→ EXERCISE AIM
Please tally the lines below that contain the string "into" and reply with that figure only.

--- MATERIAL PROVIDED Enclosed Below ---

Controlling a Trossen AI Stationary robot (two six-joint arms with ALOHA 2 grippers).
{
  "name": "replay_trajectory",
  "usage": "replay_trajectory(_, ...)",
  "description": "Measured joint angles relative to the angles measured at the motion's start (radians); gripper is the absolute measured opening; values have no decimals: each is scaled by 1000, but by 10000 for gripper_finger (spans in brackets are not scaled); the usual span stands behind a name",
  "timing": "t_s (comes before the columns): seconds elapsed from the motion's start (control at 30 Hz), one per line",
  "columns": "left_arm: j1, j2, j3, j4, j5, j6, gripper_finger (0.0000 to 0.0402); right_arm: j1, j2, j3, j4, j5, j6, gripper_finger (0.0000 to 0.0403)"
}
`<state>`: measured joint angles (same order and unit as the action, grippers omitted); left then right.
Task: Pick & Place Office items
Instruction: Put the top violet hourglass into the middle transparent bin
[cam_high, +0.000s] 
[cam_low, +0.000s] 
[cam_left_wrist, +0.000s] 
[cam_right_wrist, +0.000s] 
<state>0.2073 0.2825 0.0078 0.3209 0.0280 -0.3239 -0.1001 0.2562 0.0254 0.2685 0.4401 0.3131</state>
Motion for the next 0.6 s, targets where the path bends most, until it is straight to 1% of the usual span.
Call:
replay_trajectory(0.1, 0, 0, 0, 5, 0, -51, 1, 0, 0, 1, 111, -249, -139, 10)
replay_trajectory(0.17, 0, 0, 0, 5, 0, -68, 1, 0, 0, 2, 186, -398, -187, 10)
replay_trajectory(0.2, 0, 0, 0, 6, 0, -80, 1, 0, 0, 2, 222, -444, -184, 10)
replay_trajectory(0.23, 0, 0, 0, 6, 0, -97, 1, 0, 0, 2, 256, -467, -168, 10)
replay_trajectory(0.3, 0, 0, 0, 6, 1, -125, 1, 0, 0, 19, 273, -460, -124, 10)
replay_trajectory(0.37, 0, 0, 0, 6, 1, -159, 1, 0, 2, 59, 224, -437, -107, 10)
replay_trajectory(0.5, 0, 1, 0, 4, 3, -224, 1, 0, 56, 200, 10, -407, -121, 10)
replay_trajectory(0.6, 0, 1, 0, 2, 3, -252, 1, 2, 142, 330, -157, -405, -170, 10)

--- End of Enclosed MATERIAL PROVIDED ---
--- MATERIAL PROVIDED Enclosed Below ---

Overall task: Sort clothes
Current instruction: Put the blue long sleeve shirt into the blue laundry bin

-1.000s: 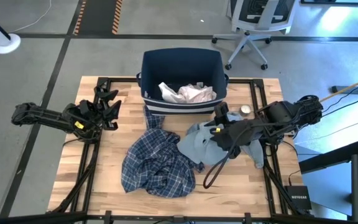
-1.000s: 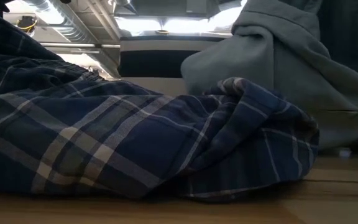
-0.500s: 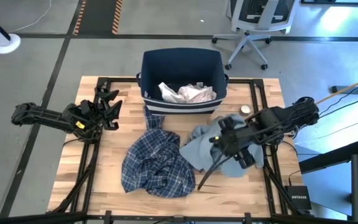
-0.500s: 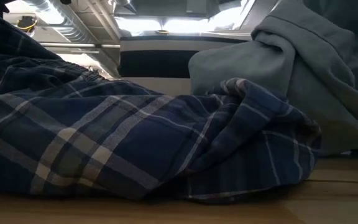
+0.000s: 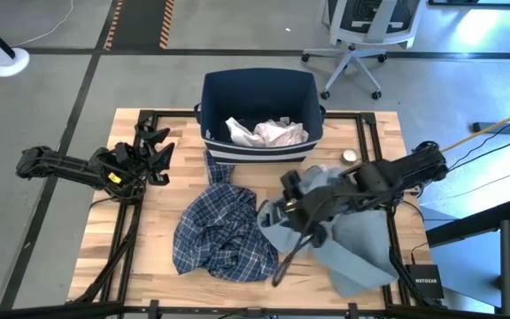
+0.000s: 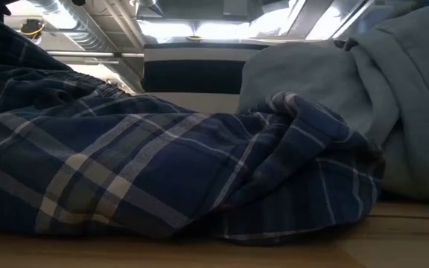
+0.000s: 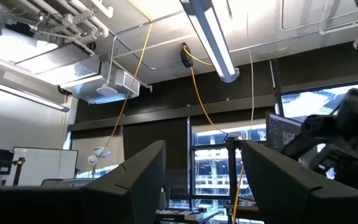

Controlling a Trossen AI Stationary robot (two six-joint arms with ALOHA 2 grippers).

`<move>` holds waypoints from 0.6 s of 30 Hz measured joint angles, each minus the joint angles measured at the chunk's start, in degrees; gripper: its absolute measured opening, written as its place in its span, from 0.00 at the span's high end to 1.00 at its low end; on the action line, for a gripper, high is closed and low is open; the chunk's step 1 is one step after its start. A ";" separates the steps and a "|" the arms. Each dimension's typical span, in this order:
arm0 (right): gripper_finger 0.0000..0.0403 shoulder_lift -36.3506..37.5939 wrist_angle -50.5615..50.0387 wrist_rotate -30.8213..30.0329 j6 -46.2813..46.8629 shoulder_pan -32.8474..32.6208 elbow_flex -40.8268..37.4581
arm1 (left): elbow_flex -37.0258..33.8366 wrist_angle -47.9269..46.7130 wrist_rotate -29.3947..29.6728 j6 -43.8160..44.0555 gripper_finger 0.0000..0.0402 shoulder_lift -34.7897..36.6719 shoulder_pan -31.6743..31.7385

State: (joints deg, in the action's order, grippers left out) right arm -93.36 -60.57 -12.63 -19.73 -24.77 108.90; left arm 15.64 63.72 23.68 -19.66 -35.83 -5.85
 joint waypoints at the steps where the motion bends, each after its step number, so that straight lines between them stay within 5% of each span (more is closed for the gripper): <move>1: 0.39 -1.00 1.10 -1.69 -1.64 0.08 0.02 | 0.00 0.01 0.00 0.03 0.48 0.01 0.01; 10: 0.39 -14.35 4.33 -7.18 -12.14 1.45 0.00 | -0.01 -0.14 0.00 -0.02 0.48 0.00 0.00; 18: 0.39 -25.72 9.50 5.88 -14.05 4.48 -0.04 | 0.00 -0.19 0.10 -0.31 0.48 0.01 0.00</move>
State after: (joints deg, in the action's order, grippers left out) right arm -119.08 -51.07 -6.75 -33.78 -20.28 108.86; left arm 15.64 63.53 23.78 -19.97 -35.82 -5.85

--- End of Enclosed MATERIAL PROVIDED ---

→ YOUR SOLUTION
2